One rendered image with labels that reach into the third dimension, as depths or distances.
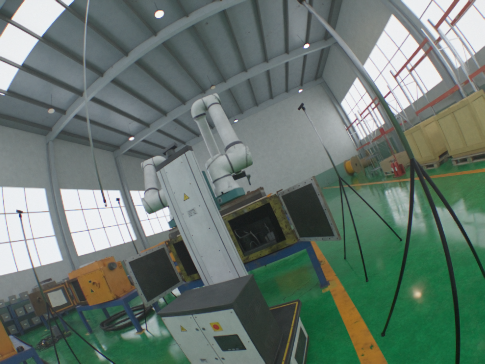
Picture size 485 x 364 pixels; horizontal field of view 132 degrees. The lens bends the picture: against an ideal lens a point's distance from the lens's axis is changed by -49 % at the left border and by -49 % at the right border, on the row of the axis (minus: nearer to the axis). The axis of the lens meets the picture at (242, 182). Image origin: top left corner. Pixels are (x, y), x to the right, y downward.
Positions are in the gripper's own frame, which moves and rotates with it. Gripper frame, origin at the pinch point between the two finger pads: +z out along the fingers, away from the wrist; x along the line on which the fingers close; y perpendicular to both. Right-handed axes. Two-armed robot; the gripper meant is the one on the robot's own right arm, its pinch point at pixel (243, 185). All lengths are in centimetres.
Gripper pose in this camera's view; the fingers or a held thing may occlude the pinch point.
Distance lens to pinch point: 206.6
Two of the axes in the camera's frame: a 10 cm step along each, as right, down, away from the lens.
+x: 9.3, -3.2, -1.6
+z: 3.6, 8.8, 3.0
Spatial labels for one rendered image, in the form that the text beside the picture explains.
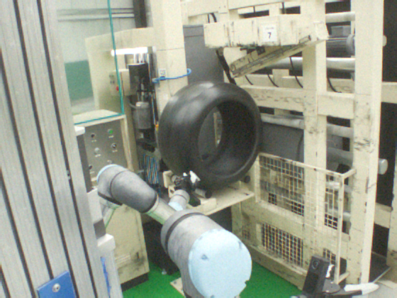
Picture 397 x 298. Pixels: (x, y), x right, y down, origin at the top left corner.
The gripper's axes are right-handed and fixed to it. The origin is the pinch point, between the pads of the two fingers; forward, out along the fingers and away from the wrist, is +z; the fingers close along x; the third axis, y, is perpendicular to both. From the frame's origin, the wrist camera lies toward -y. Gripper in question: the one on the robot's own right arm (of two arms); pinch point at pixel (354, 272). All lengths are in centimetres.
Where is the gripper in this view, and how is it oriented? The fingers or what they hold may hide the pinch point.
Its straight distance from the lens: 111.0
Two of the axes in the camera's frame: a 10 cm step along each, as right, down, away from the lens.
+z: 8.8, -2.1, 4.2
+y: 1.5, 9.8, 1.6
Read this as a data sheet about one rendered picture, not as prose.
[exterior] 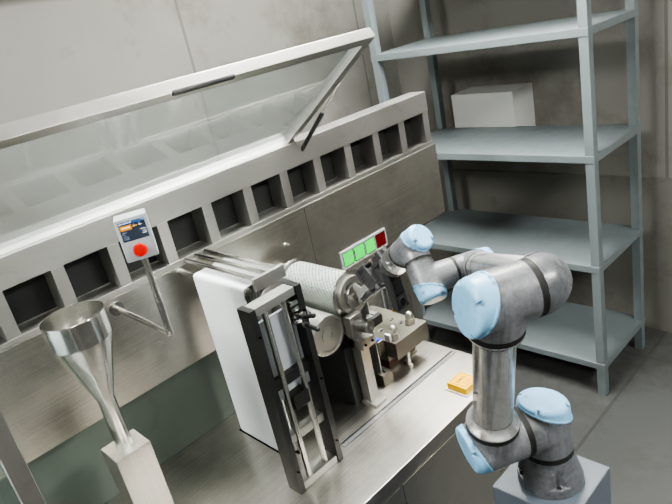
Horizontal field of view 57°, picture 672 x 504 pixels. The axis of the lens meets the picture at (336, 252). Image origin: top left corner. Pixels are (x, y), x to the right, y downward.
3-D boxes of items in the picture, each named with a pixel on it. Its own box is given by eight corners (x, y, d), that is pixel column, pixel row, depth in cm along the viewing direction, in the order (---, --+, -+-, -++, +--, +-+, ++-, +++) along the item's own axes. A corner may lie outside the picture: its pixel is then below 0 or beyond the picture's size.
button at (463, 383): (466, 396, 183) (465, 389, 182) (447, 389, 188) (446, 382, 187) (479, 383, 187) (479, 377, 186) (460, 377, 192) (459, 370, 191)
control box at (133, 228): (127, 266, 134) (112, 223, 130) (127, 257, 139) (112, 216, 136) (159, 256, 135) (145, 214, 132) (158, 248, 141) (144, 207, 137)
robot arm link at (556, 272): (594, 242, 112) (479, 237, 160) (541, 259, 110) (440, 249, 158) (608, 302, 113) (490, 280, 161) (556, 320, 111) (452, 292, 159)
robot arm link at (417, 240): (416, 252, 149) (403, 222, 152) (395, 273, 158) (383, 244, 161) (441, 249, 153) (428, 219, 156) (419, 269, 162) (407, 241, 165)
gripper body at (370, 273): (370, 264, 177) (390, 243, 168) (388, 287, 176) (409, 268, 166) (352, 275, 173) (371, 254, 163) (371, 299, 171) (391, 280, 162)
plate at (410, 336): (398, 360, 195) (395, 344, 193) (314, 332, 224) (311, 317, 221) (429, 336, 205) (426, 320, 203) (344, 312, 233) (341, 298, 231)
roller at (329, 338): (319, 363, 176) (310, 326, 171) (264, 342, 194) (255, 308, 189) (347, 343, 183) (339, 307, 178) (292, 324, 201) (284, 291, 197)
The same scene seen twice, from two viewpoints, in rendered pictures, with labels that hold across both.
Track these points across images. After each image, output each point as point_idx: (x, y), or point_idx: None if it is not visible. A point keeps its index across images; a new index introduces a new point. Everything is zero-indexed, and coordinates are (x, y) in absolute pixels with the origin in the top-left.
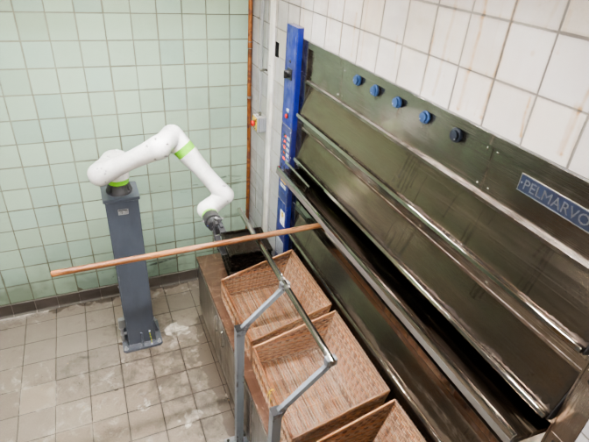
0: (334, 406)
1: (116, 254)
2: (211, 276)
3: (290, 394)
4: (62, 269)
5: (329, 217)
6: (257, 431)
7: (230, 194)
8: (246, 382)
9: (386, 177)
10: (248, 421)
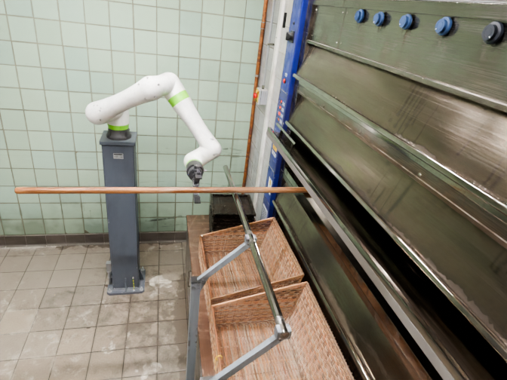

+ + + + + + +

- [TASK OBJECTIVE]:
Among the lines above, return those that hold the word "labels".

- [RESULT OF THIS EXERCISE]:
One rendered image with labels that reach into the third dimension, as depths or distances.
Spatial labels for one rendered image, in the form that the text beside the picture explains.
The same scene seen twice, from two viewpoints, in rendered pictures, with labels that hold across both.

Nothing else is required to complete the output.